Il existe un inventaire complet de la production céramique de la main de Jo Amado. Elle évoque aussi des expositions en France : le Salon d'Automne (1953), Galerie Mai rue Bonaparte à Paris (1953), Galerie Folklore à Lyon depuis 1953. Et à l’étranger : Wohnbedar et l'Atelier à Zurich mais aussi à Berne, Lausanne (Maison Steïger et Cie en 1951), Galerie "Au tournant" (rue du Bourg, 1953), Bâle (Galerie Klingele 1953), Bruxelles (Maison Lemesre, Formes Nouvelles). Photos parues dans Maisons et Jardins (1948), Rythme (revue d'architecture belge 1954), Architecture d'Aujourd'hui (reproduction de la fontaine de la sécu Marseille 1955), Möbel + Décoration (Stuttgart 1955), Elle (2 cheminées à Aix) 1955.

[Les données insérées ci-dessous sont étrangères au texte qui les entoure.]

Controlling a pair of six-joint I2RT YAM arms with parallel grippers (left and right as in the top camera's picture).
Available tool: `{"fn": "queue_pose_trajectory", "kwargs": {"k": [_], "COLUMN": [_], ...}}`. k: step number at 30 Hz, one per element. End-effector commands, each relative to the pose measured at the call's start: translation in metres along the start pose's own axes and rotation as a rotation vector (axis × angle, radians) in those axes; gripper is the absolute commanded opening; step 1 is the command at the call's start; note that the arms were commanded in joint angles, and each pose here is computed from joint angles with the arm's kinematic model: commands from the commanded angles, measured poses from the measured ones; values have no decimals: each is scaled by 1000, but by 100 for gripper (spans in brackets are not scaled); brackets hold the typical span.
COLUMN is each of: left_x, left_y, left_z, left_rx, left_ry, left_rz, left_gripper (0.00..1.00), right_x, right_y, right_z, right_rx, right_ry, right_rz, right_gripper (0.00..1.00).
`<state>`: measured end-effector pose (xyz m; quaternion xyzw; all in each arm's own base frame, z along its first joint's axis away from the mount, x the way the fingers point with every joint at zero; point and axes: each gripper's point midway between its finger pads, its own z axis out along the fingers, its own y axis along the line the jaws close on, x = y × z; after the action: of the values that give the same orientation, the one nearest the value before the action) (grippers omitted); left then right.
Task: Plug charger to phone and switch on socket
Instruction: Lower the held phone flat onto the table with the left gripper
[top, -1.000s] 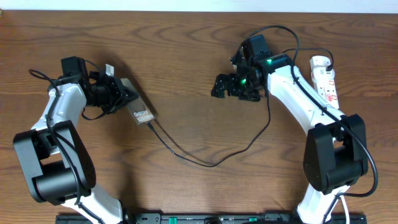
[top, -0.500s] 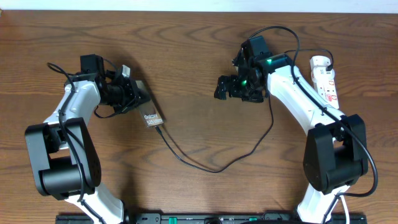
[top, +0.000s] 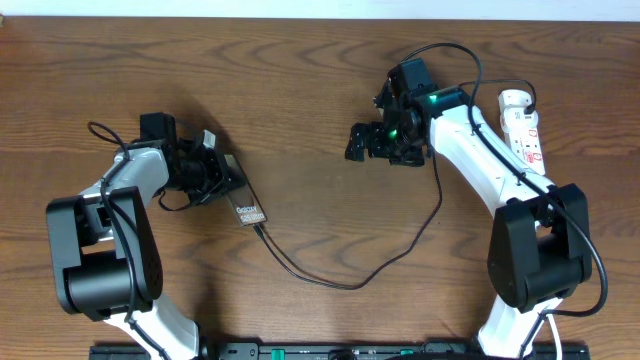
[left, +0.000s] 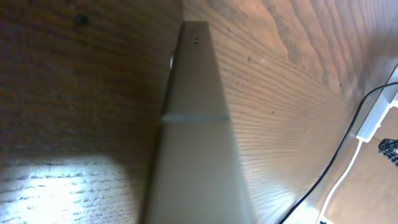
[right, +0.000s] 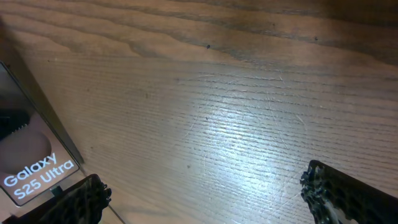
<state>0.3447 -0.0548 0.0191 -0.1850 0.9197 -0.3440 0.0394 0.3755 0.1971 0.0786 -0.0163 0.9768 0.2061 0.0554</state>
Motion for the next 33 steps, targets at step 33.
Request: {"fn": "queue_pose_trajectory", "kwargs": {"k": [33], "left_x": [13], "left_y": [11], "left_z": [7], "left_rx": [-21], "left_ry": [27], "left_rz": [-10], "left_gripper": [29], "right_x": [-2], "right_y": [-1], "right_z": [-5], "right_rx": [3], "right_ry": [-8], "right_rz": [-6], "right_gripper": [99]}}
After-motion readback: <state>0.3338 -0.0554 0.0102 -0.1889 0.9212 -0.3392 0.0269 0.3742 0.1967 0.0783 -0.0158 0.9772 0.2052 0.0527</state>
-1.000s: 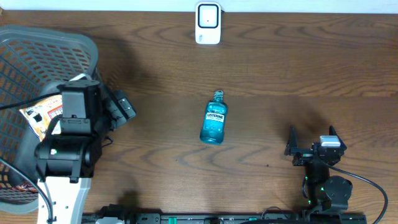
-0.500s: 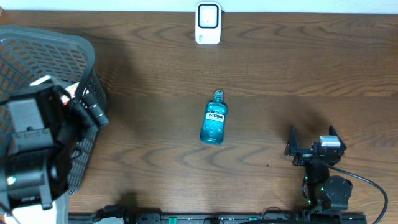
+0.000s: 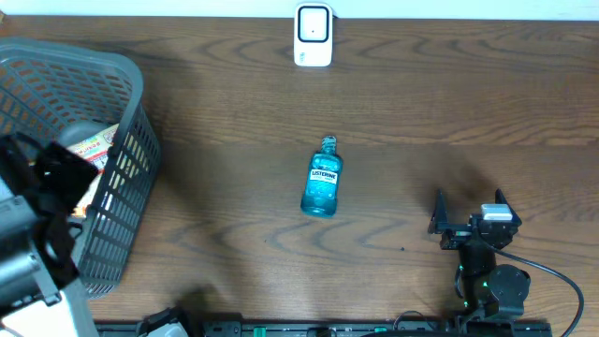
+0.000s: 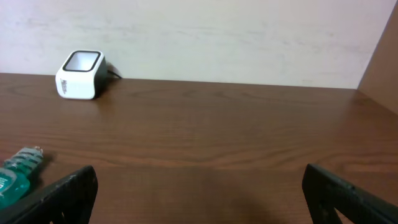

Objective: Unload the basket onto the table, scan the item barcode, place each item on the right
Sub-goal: 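Move the left gripper back into the basket, then grasp the orange chocolate bar wrapper with the left gripper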

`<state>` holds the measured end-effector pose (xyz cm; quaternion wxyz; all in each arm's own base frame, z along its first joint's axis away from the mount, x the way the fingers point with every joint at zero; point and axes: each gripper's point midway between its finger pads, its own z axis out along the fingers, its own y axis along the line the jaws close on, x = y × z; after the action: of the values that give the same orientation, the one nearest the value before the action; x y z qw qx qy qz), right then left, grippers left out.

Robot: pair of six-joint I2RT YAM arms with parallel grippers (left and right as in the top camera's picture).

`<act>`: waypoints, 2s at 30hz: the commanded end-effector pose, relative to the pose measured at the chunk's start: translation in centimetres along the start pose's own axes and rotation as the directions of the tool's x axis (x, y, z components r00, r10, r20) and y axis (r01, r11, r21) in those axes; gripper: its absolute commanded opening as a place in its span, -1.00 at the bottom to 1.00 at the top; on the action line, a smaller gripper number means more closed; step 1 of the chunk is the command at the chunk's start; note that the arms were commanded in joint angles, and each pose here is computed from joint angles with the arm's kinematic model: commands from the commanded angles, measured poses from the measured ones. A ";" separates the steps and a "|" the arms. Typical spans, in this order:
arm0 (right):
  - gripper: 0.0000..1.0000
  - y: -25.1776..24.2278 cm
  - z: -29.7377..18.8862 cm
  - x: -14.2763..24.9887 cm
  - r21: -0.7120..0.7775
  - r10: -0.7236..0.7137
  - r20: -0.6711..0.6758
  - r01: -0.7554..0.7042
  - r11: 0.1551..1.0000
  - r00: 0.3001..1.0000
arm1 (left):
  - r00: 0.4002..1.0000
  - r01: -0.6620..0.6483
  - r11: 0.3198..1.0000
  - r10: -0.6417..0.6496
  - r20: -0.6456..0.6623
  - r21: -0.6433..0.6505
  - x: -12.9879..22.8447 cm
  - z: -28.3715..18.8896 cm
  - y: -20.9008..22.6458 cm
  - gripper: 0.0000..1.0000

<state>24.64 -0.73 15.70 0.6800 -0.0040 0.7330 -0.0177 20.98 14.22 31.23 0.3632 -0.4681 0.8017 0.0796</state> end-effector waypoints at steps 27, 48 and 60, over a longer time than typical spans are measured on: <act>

Pendant que le couple assure des commandes importantes pour des chantiers d'architecte, tout en s’exerçant au monumental, il continue d'honorer des commandes de petites dimensions, ainsi des plaques céramiques signalétiques pour les maisons du Hameau de La Garde, une commande des Chantiers Navals de la Ciotat en 1953.